Even with bonds included, the trailing three-year correlation was close to a 20-year high as of the end of 2020, almost reaching the levels shown in the wake of the global financial crisis.

Correlations have in general trended up over time, making diversification more difficult.


Bond correlations

High-quality bonds (particularly US Treasuries) remain good diversifiers, but low-quality bonds (corporates, junk and EM) behave more like stocks.

  • Cash is also good, particularly now that bond yields are so low.

TIPS (inflation-linked bonds) have been much worse than Treasuries.

Demand for TIPS’ inflation protection is likely to stall out when worries about the economy are running high and equities are dropping. TIPS are also much less liquid than nominal.  While TIPS play a role for inflation protection, investors have not been able to rely on TIPS to diversify their equity exposure.

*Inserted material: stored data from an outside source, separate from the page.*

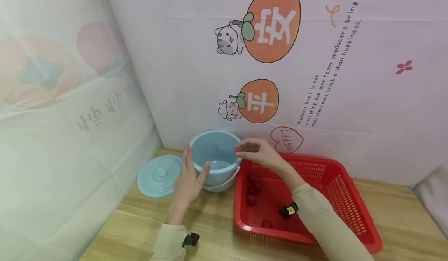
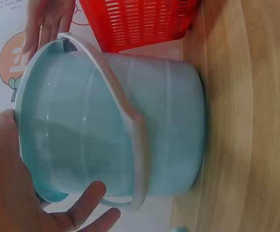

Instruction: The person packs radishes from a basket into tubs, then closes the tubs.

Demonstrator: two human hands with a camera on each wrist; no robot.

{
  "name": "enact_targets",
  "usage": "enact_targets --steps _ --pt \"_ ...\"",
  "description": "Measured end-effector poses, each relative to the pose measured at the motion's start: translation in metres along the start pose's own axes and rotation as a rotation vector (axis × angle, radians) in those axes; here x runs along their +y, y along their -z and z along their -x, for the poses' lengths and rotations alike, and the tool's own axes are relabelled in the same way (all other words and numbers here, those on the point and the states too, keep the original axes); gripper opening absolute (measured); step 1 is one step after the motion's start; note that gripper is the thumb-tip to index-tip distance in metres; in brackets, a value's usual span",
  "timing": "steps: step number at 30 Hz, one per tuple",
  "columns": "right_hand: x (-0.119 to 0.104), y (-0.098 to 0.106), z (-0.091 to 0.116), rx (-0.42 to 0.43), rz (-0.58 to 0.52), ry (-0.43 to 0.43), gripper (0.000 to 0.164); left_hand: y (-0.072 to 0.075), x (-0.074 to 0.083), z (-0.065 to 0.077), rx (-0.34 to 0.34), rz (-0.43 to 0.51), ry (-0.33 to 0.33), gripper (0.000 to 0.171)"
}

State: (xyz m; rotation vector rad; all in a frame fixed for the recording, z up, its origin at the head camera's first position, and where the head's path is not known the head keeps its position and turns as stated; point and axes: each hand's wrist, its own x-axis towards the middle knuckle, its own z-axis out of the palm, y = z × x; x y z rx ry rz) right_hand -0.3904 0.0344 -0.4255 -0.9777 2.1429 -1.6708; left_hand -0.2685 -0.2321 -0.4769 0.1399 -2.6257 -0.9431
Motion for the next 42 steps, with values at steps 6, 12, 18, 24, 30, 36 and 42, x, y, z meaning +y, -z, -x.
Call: enact_targets --steps 6,12,18,24,30,36,42 --pt "0.005 0.021 0.016 0.047 -0.041 -0.071 0.036 -0.001 -0.002 0.001 -0.003 0.017 -0.006 0.091" --pt "0.014 0.04 0.031 0.047 -0.018 -0.101 0.034 -0.001 -0.002 0.001 -0.01 0.021 -0.003 0.092" --pt "0.02 0.053 0.04 0.043 0.038 -0.121 0.039 0.0 -0.001 -0.001 -0.017 0.035 -0.005 0.091" --pt "0.026 0.052 0.043 -0.008 0.127 -0.127 0.036 0.0 -0.002 -0.001 -0.021 0.033 0.001 0.091" --pt "0.036 0.046 0.04 -0.166 0.194 -0.081 0.031 0.0 -0.002 0.0 -0.025 0.041 0.003 0.091" --pt "0.047 0.039 0.039 -0.286 0.309 -0.039 0.031 -0.001 -0.003 0.0 -0.02 0.041 0.002 0.091" --pt "0.056 0.03 0.038 -0.328 0.38 -0.044 0.03 -0.001 -0.003 0.001 -0.022 0.031 0.003 0.091"
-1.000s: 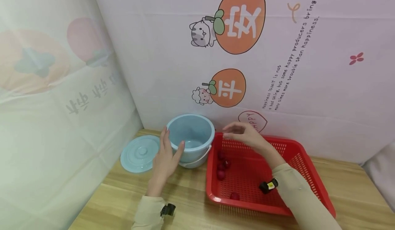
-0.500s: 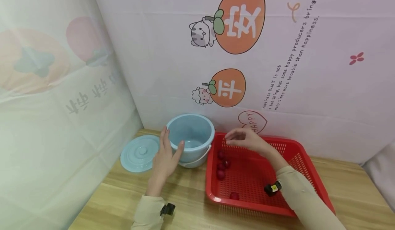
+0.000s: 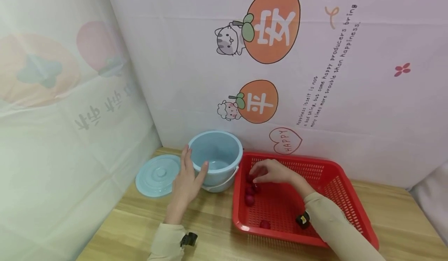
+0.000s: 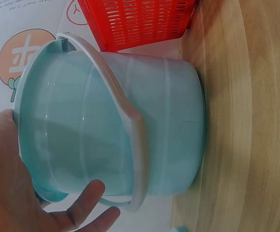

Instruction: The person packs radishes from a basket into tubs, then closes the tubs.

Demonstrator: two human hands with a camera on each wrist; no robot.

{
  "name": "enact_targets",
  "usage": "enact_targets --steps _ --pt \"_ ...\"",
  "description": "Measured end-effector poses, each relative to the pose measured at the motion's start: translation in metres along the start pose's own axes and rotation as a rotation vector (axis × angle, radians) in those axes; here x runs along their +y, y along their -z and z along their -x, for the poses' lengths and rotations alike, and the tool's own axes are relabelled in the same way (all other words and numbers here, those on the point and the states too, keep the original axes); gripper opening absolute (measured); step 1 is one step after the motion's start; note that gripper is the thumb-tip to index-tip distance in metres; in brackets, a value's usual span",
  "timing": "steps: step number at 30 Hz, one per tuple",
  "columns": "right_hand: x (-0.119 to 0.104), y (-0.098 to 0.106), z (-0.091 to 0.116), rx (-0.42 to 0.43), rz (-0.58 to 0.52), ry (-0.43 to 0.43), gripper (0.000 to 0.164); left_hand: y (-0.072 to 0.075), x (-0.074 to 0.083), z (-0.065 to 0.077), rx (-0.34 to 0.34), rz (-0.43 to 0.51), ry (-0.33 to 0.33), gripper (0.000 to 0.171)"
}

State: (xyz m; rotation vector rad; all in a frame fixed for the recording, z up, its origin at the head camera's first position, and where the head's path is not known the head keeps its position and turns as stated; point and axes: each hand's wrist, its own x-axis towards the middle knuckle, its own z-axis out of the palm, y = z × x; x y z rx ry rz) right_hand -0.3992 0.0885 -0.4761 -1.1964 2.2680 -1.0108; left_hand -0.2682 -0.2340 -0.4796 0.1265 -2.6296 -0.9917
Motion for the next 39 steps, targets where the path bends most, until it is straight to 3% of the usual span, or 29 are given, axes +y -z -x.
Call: enact_targets --steps 11,22,39 --pt "0.002 -0.011 -0.004 -0.062 0.055 -0.035 0.033 0.0 0.0 0.001 0.004 0.001 0.002 0.09" --pt "0.002 -0.018 -0.005 -0.156 0.186 0.014 0.031 0.0 0.0 0.0 0.015 0.0 -0.005 0.09" --pt "-0.001 -0.024 -0.007 -0.121 0.229 -0.023 0.028 0.001 0.0 -0.001 0.012 0.006 -0.001 0.09"
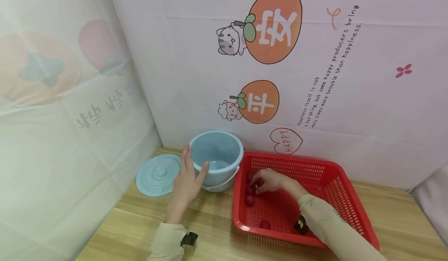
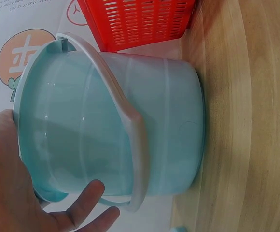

Of course, that might change were inflation to return.


MUNI bond correlations

Municipal bonds are issued by US state and local governments and have tax advantages for US investors.

  • There is no direct equivalent in the UK – premium bonds probably come closest.

Historically munis have been decent diversifiers for US investors, but they didn’t work in 2020.

Over longer time periods, munis have exhibited a higher correlation with equities than high-quality taxable bond indexes, especially Treasury bonds. One of the key reasons may be that the muni market is less liquid than that of Treasuries, and it has often seized up in periods of equity market stress.

International stocks

International markets

International stock diversification would not be expected to work in a crisis like Covid, and it didn’t.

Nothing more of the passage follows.